# Catering Thread



## Kloset BBQR (Jun 9, 2006)

Good idea!


----------



## DATsBBQ (Jun 9, 2006)

just beware of disinformation! :razz: 
DATsBBQ


----------



## Guest (Jun 9, 2006)

DATsBBQ said:
			
		

> just beware of disinformation! :razz:
> DATsBBQ


Not here... 8-[ 

Good idea!!!


----------



## Woodman1 (Jun 9, 2006)

Hey, I cater. Anyone in NE Ohio should be aware, that the going price is $35/per plate for one meat and one side!


----------



## Finney (Jun 9, 2006)

Woodman said:
			
		

> Hey, I cater. Anyone in NE Ohio should be aware, that the going price is $35/per plate for one meat and one side!


And so far... that's how many he's sold.  

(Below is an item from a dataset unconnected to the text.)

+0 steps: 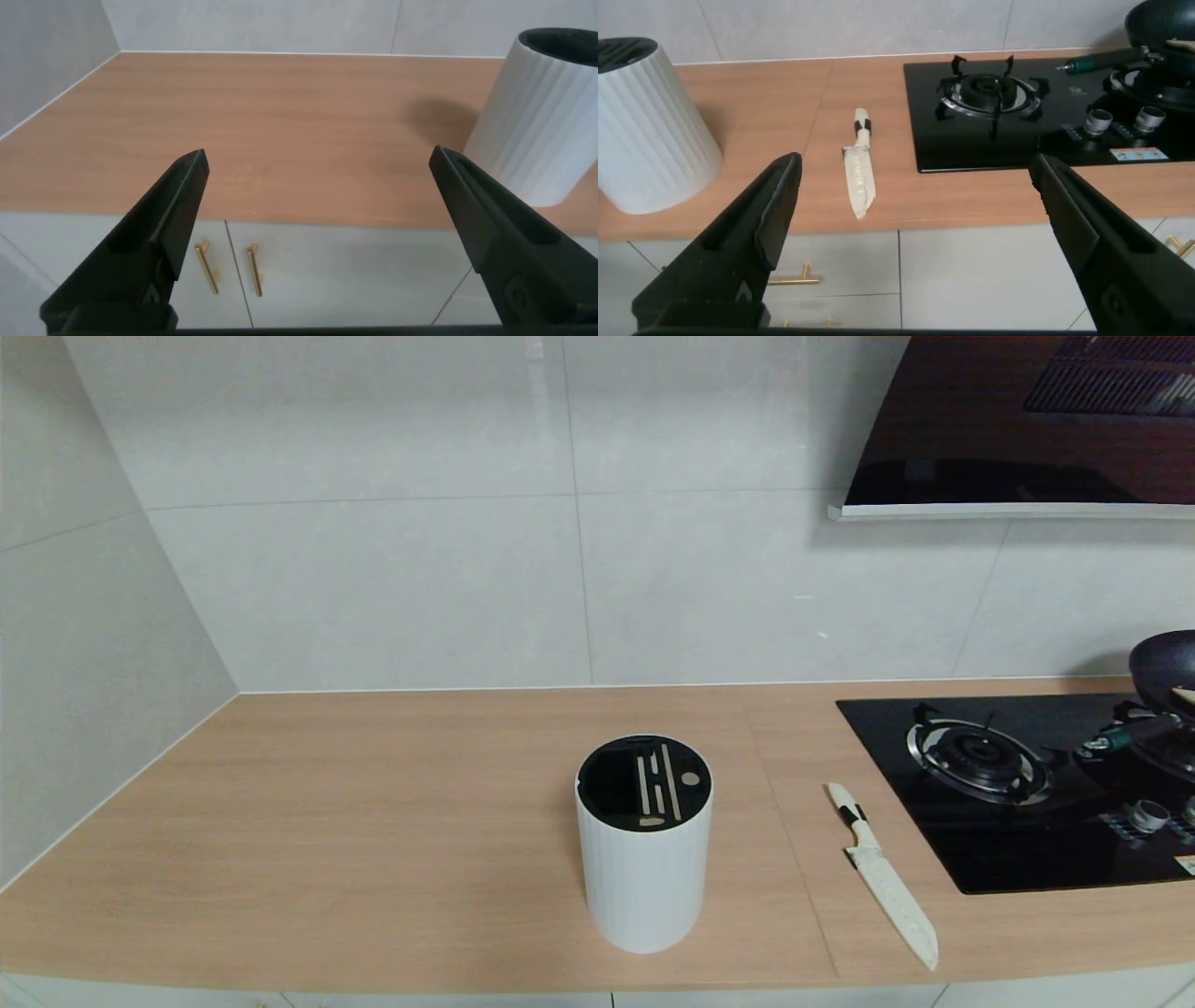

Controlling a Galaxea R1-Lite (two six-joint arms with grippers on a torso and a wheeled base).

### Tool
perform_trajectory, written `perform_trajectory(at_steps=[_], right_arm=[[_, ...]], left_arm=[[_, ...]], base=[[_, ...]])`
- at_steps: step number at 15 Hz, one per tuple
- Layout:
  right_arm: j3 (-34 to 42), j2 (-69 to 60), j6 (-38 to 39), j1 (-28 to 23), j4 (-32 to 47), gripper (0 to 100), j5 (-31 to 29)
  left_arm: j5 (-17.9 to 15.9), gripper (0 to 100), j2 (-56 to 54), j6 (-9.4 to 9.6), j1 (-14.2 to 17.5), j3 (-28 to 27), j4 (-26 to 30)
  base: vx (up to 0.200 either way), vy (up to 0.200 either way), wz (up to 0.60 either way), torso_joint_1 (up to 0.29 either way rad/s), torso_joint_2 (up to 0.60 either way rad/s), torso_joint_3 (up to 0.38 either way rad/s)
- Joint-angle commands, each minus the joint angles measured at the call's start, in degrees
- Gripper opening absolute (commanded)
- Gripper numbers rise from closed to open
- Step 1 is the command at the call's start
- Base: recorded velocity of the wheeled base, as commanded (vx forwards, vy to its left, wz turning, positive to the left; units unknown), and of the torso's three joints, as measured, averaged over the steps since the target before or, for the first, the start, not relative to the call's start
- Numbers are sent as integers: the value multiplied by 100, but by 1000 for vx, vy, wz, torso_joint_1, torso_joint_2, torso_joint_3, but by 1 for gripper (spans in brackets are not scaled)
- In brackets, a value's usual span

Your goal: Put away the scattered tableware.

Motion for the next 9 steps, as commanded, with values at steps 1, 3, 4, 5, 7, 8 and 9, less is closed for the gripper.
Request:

So much for the no dis-information. #-o


----------



## Bruce B (Jun 9, 2006)




----------



## Captain Morgan (Jun 10, 2006)

Finney said:
			
		

> Woodman said:
> 
> 
> 
> ...




ROFL!!!!

Hey I cater some too, and I'd love to see a section for this.  Might attract new members too.


----------



## Griff (Jun 10, 2006)

The new section I'd really like to see is a listing of BBQ joints listed by city and state along with short reviews by members.


----------



## Greg Rempe (Jun 11, 2006)

All set---


----------



## Woodman1 (Jun 11, 2006)

Chuckwagoncook said:
			
		

> Catering area here would be a good idea!!  Keep up the good work!!
> 
> No body would mislead others on purpose would they?  Woodman Im not far south of you, and I get twice that a plate.  I think one of us has been lead astray?   :grin:      #-o
> 
> I sure would like to get 35.00 a plate!!



Where are you at Chuck?


----------



## Woodman1 (Jun 11, 2006)

You are not also known as "Big Mike" are ya?


----------



## Woodman1 (Jun 11, 2006)

Yeah, I talked to him on the phone for about an hour one night. Are you going to cook at Nelsonville in October?


----------



## Woodman1 (Jun 12, 2006)

Yeah, me too! Yes Uncle Bubba, Bruce, Puff, and I will all be at Cabelas I believe.


----------



## Bill The Grill Guy (Jun 15, 2006)

Dr of BBQ said:
			
		

> *By the way i like this sight very much. Good post and questions. I cater and do some events although currently I'm pursuing a deal with (all 3 at once) a mall outer edge but high traffic, a Kmart store equally high trafic, and a new Menards, that's going to open in a month to permanently work out of their parking lots. If I get three offers I’ll pick the best if I get one I’ll take it. LOL I also do some events (festivals) and an occasional BBQ competition. I'm not sure if I can post my web site here or not but I'll try it. LOL www.DrofBBQ.com I don't sell anything on my sight but I have some pictures of my food. I'd like to hear what areas of catering (dish type) are getting the most calls from customers? My current hottest item is a Pork Butt Shish Ka Bob.They are very easy to prepare and cheap.People love them.
> Jack@DrofBBQ.com
> PS can I post my logo when I post a reply? If so how do I do that?
> *



No problem posting your site here.  We all have some kind of WWW thing going on.  Nice site by the way.  Parking lot BBQ, now that belongs in the catering area.  And yes you can put up your logo.


----------